§ Description of the task
No image is to be carried over; reproduce the rest of the listing word for word.

§ Provided material
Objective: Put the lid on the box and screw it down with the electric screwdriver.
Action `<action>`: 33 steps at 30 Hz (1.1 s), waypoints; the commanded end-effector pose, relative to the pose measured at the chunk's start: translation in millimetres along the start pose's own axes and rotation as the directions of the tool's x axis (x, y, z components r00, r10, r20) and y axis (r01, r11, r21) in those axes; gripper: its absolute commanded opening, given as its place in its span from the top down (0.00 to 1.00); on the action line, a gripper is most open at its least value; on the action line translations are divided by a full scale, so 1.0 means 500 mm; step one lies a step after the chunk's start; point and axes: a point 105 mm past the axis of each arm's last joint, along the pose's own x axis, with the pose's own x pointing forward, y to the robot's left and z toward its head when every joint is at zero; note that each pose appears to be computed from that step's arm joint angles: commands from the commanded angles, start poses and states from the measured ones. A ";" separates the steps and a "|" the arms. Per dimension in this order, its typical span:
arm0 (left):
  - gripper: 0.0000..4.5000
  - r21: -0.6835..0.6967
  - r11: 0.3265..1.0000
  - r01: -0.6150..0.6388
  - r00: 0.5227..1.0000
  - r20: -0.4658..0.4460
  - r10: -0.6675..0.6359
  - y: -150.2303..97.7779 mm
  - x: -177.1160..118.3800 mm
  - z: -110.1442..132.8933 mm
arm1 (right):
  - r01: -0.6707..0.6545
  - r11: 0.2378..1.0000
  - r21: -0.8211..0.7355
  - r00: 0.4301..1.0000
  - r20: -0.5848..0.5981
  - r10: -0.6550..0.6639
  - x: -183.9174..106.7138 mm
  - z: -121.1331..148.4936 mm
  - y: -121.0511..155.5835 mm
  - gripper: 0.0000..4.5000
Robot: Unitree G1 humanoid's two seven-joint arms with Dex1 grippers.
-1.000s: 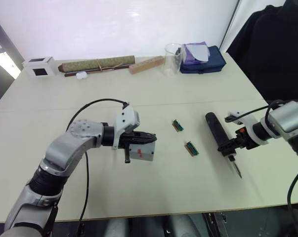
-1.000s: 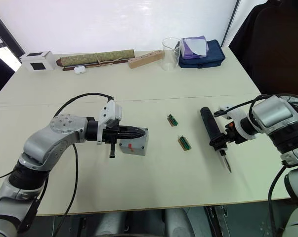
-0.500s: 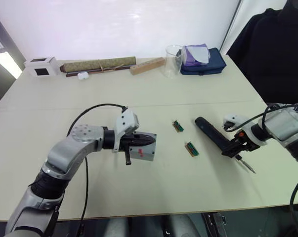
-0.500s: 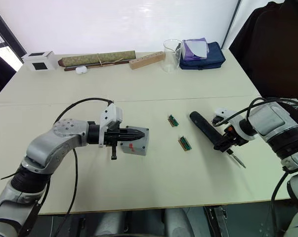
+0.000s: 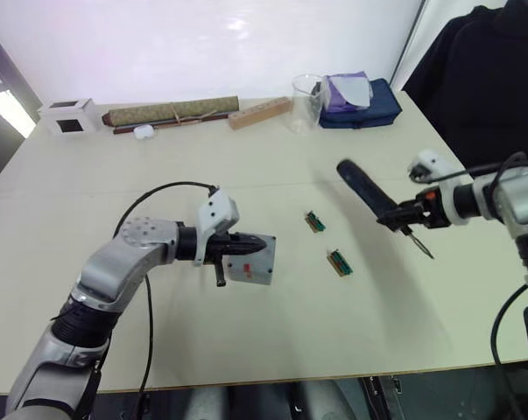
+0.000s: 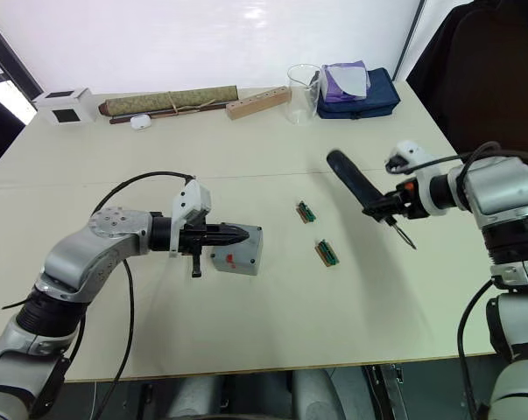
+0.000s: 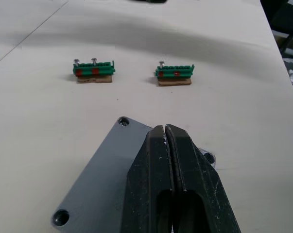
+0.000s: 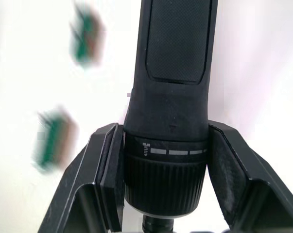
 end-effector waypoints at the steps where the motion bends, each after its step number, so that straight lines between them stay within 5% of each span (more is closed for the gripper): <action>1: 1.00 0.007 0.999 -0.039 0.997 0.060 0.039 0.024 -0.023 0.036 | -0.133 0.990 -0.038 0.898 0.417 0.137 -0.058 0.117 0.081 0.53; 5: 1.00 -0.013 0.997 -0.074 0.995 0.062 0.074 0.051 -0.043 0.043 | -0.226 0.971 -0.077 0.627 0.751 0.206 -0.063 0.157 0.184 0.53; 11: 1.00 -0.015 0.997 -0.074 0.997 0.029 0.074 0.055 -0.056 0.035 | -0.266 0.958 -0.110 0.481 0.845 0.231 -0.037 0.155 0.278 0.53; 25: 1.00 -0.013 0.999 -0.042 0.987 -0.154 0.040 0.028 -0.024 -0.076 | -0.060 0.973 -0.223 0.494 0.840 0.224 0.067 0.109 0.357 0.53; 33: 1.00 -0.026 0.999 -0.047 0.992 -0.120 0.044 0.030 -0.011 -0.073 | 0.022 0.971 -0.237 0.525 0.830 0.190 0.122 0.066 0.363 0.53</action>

§ Answer space
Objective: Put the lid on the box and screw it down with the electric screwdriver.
Action `<action>`: 33 steps at 30 Hz (1.1 s), waypoints; the commanded end-effector pose, relative to the pose measured at the chunk's start: translation in millimetres along the start pose's own axes and rotation as the directions of the tool's x axis (x, y, z components r00, r10, r20) and y axis (r01, r11, r21) in those axes; gripper: its absolute commanded opening, given as its place in its span from the top down (0.00 to 1.00); on the action line, a gripper is most open at its least value; on the action line translations are divided by a full scale, so 1.0 means 500 mm; step one lies a step after the chunk's start; point and axes: a point 105 mm past the axis of each arm's last joint, along the pose's own x axis, with the pose's own x pointing forward, y to the robot's left and z toward its head when every joint is at zero; note that each pose appears to be computed from that step's arm joint angles: commands from the commanded angles, start poses and states from the measured ones. A ";" separates the steps and a "|" the arms. Per dimension in this order, its typical span:
arm0 (left):
  - gripper: 0.0000..4.5000
  - r21: -0.6835..0.6967
  - r11: 0.3265..1.0000
  - r01: -0.6150..0.6388
  - r00: 0.5227..1.0000
  - r20: -0.4658..0.4460
  - r10: -0.6675..0.6359
  - y: -150.2303..97.7779 mm
  - x: -177.1160..118.3800 mm
  - z: -110.1442..132.8933 mm
arm1 (right):
  - r01: -0.6707..0.6545
  - r11: 0.2378..1.0000
  - r21: -0.8211..0.7355
  - r00: 0.4301..1.0000
  - r20: -0.5848..0.5981
  - r10: -0.6550..0.6639
  - x: -183.9174..106.7138 mm
  - z: -121.1331..148.4936 mm
  - y: -121.0511..155.5835 mm
  - gripper: 0.0000..4.5000
Robot: Unitree G1 humanoid's two seven-joint arms with Dex1 grippers.
-1.000s: 
-1.000s: 
-0.500s: 
-0.500s: 
+0.000s: 
+0.000s: 
+0.000s: 
+0.000s: 
 end-effector waypoints at the steps where the motion bends, each after its step number, so that straight lines between them stay within 5% of each span (more is closed for the gripper): <action>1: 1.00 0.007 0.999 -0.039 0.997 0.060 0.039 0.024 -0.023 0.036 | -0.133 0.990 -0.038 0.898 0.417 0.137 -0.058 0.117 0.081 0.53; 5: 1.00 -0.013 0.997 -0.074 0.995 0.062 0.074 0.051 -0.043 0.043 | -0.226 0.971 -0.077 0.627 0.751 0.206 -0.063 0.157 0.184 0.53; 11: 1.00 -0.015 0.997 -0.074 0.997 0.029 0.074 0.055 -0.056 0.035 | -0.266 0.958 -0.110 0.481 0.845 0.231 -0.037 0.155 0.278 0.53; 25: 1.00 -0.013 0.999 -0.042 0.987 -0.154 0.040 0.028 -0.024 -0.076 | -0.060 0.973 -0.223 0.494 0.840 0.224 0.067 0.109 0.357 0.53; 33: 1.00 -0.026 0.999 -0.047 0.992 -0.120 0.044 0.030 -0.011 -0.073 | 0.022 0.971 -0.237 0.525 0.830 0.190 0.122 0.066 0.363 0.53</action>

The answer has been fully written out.